I temper this recipe with a warning. Do not attempt bone soup in your city kitchen unless you have a wood stove or one of those slow cookers. Bone soup could be ruinous for your power bill. How sad I feel for a house without a wood stove. My old range labours all day, heating the water, warming the kitchen and cooking our meals. I love her dearly. So do the mice.

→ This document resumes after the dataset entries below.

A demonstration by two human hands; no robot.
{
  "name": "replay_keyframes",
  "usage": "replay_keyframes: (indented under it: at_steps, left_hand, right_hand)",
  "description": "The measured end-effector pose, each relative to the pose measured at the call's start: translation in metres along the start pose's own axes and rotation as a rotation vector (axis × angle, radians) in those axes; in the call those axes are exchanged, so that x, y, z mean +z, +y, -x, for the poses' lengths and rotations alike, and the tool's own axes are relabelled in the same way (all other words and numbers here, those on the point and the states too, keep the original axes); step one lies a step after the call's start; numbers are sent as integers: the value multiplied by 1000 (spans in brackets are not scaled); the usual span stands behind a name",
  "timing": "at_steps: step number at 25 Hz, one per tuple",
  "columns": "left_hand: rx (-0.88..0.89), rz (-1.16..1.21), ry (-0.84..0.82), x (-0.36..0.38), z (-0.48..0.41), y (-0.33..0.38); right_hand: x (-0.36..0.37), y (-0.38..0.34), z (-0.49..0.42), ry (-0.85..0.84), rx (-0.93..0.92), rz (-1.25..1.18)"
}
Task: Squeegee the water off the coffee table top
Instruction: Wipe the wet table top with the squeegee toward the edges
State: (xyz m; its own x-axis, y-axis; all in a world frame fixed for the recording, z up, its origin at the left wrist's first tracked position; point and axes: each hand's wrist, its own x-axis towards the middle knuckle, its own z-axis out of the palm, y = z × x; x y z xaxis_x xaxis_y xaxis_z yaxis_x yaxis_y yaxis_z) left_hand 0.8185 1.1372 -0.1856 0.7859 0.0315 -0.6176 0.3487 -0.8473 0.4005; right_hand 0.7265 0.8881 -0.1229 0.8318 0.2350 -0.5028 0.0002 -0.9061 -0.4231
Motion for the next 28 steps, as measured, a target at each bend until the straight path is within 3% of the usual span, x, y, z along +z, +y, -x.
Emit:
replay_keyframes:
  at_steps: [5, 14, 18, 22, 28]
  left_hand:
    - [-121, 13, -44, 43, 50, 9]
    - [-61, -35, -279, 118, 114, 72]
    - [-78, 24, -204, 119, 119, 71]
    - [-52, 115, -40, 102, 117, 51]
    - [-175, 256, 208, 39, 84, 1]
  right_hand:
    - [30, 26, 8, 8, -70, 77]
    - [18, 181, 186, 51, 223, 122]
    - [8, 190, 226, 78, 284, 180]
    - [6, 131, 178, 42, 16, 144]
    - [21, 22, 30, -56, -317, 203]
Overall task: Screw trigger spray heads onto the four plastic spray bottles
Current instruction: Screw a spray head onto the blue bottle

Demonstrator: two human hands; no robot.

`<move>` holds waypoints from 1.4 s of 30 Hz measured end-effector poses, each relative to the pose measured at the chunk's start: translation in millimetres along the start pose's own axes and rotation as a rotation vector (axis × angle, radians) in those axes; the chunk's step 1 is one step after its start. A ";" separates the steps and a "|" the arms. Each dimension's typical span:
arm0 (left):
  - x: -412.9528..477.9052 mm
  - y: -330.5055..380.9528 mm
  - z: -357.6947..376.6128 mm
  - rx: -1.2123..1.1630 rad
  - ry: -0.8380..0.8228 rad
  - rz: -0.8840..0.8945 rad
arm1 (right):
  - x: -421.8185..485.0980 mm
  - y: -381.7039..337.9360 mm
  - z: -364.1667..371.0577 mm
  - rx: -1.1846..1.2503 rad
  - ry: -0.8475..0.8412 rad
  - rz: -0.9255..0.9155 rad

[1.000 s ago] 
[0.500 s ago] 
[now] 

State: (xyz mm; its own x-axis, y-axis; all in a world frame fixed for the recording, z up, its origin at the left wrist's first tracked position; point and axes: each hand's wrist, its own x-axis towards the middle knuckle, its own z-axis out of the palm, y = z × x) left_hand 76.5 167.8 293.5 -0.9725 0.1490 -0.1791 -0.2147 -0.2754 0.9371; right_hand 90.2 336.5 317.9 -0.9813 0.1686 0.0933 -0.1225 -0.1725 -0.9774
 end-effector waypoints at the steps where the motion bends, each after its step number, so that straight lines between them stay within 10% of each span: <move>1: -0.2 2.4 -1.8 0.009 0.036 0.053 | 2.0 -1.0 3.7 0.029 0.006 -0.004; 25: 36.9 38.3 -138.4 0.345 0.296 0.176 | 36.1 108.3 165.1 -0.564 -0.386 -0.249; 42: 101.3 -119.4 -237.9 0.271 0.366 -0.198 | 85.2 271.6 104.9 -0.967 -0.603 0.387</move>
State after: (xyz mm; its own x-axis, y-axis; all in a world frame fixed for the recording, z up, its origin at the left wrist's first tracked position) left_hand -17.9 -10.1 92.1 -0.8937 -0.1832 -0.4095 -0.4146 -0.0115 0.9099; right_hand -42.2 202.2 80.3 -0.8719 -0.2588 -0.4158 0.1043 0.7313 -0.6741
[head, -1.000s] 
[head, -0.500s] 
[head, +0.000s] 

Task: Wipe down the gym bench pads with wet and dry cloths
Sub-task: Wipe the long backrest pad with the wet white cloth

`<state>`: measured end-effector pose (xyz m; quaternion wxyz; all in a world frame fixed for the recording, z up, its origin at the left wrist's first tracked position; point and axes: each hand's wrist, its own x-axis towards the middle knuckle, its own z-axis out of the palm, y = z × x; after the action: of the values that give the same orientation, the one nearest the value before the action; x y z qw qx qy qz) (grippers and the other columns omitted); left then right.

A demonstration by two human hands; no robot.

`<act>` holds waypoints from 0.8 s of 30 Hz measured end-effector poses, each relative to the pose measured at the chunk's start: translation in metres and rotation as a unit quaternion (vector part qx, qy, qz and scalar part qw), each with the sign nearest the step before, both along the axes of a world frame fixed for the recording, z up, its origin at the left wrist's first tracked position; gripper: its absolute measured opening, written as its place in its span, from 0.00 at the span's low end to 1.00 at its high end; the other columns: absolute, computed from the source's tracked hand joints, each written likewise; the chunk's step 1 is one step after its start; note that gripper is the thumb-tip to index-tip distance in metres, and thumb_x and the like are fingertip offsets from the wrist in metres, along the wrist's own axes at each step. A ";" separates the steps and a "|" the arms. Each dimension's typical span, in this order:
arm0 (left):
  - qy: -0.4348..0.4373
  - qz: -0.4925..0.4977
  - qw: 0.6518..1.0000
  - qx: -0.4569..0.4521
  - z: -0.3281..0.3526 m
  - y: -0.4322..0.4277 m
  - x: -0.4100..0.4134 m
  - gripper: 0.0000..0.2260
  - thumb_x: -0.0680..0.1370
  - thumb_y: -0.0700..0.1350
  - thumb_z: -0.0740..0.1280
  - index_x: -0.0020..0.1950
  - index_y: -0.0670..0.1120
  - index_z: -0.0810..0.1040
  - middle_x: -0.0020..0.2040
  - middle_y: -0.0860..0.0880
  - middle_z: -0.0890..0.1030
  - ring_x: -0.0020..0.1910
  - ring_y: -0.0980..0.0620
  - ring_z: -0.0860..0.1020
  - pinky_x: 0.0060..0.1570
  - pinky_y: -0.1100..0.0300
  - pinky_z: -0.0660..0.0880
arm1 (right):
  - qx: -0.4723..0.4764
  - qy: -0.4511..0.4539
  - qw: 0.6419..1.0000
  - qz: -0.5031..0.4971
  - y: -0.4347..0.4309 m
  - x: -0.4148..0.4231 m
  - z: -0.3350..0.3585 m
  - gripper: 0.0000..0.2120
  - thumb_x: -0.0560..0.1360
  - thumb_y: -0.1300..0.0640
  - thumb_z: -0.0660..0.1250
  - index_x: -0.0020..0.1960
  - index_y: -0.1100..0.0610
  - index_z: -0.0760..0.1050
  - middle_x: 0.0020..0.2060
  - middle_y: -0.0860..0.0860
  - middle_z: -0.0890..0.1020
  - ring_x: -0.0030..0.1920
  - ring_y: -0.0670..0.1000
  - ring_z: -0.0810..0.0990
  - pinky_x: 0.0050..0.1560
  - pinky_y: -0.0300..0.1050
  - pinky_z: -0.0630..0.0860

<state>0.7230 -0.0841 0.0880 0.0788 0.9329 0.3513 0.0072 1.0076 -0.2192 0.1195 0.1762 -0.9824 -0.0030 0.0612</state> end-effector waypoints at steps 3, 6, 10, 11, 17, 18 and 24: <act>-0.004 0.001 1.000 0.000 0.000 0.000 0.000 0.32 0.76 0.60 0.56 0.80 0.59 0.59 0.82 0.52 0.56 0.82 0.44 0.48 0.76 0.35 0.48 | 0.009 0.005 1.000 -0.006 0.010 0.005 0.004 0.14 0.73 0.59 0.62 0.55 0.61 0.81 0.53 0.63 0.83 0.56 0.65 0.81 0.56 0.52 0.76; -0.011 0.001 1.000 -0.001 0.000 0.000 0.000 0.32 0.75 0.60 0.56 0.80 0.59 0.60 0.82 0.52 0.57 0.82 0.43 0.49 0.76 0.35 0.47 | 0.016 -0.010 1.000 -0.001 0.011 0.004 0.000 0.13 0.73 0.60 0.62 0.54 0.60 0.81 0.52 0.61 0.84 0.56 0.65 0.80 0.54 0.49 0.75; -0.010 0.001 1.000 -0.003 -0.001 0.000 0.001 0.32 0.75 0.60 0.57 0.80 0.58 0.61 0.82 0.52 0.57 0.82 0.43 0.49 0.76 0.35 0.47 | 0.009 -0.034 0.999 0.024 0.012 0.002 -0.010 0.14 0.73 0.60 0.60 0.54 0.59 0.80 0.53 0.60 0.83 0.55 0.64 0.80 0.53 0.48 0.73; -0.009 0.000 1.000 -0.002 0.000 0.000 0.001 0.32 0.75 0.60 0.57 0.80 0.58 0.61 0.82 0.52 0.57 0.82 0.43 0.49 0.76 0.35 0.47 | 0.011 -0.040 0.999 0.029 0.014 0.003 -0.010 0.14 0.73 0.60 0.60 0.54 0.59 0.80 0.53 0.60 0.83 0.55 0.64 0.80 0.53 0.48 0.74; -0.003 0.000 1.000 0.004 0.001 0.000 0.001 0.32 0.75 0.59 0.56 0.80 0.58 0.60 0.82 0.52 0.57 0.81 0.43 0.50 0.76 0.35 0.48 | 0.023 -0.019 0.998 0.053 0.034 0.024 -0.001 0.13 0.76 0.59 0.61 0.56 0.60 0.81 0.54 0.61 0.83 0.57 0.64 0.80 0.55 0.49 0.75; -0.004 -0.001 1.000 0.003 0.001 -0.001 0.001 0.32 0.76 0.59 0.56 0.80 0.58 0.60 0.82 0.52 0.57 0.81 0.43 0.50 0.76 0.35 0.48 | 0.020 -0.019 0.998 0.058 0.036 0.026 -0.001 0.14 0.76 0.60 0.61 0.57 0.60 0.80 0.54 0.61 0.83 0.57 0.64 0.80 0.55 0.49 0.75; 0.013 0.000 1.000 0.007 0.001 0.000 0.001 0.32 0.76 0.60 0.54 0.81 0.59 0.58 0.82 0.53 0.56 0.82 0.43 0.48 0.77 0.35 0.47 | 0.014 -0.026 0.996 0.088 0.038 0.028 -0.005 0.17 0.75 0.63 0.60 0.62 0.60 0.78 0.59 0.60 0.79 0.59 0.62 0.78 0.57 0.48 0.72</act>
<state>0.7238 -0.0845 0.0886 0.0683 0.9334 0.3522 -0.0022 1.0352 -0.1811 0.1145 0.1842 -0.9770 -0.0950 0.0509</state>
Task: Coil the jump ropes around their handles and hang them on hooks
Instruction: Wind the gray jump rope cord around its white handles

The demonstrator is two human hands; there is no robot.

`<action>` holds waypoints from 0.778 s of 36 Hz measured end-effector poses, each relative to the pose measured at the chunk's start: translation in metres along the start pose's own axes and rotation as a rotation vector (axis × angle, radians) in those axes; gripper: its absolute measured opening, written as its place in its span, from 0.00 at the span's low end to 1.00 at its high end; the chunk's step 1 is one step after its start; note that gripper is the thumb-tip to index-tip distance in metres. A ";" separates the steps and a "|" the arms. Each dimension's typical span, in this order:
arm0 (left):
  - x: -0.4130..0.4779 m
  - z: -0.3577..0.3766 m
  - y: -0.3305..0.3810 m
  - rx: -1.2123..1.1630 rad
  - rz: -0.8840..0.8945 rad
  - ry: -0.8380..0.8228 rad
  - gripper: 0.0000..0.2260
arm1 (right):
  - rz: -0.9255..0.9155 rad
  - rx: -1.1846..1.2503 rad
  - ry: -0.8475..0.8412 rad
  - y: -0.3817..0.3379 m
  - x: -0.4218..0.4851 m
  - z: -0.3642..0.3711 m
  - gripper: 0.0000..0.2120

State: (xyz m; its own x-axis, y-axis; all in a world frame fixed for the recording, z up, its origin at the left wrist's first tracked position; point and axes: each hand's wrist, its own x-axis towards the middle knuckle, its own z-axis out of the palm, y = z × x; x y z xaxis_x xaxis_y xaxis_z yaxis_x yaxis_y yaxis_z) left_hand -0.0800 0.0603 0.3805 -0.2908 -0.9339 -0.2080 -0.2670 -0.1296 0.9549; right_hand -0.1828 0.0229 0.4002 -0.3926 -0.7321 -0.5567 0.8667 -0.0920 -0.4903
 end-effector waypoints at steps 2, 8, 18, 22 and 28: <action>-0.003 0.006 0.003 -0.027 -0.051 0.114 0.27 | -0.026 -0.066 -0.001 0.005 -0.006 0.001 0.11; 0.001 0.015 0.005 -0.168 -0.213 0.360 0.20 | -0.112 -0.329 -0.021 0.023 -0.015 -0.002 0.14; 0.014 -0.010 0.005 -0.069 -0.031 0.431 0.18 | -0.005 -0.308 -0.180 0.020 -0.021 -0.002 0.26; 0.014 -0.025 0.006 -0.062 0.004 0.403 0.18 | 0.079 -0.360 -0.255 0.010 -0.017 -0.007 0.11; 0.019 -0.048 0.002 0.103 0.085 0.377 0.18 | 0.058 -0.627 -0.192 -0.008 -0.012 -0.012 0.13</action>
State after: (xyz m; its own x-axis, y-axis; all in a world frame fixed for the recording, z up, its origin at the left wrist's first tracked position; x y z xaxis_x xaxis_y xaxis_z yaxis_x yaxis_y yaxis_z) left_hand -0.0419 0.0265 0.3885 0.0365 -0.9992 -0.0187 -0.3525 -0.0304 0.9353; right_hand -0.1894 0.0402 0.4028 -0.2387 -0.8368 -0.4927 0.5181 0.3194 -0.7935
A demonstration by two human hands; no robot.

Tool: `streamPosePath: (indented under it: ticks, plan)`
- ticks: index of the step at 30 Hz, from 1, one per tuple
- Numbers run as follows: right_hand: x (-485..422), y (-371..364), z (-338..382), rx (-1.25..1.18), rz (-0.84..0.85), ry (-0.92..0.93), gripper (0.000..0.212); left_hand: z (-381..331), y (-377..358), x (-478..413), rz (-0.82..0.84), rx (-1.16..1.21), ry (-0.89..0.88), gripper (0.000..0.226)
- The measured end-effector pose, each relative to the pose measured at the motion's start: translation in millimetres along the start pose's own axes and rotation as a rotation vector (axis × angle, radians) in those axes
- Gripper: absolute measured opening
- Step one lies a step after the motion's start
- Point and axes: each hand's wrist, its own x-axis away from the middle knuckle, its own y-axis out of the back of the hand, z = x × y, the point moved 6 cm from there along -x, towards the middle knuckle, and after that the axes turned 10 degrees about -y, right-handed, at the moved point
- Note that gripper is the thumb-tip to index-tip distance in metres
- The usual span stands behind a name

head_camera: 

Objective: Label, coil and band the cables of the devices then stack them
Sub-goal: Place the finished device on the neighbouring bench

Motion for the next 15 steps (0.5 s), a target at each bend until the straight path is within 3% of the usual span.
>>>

We don’t like to admit to mice but warm country kitchens always attract mice in winter. Even the most fastidious of housekeepers can be invaded. My friend Mrs E was recently called to do battle with mice when a Scottish guest squeaked, “Oooh, my dear, there’s a wee broon moose in the hoose”. Mrs E set a battery of lethal traps on the site of the moose sighting and waited. A few hours later, a little mouse was snapped in the trap. Now, my friend is very resourceful; she’s not the sort of woman who needs to call a man in to change a tyre on her car, but confronted with a dead mouse in a trap she’s helpless. Mr E was immediately summonsed in from the farm, by text message, to dispose of the corpse. Unfortunately for Mrs E, Mr E does not keep his mobile switched on when he is busy.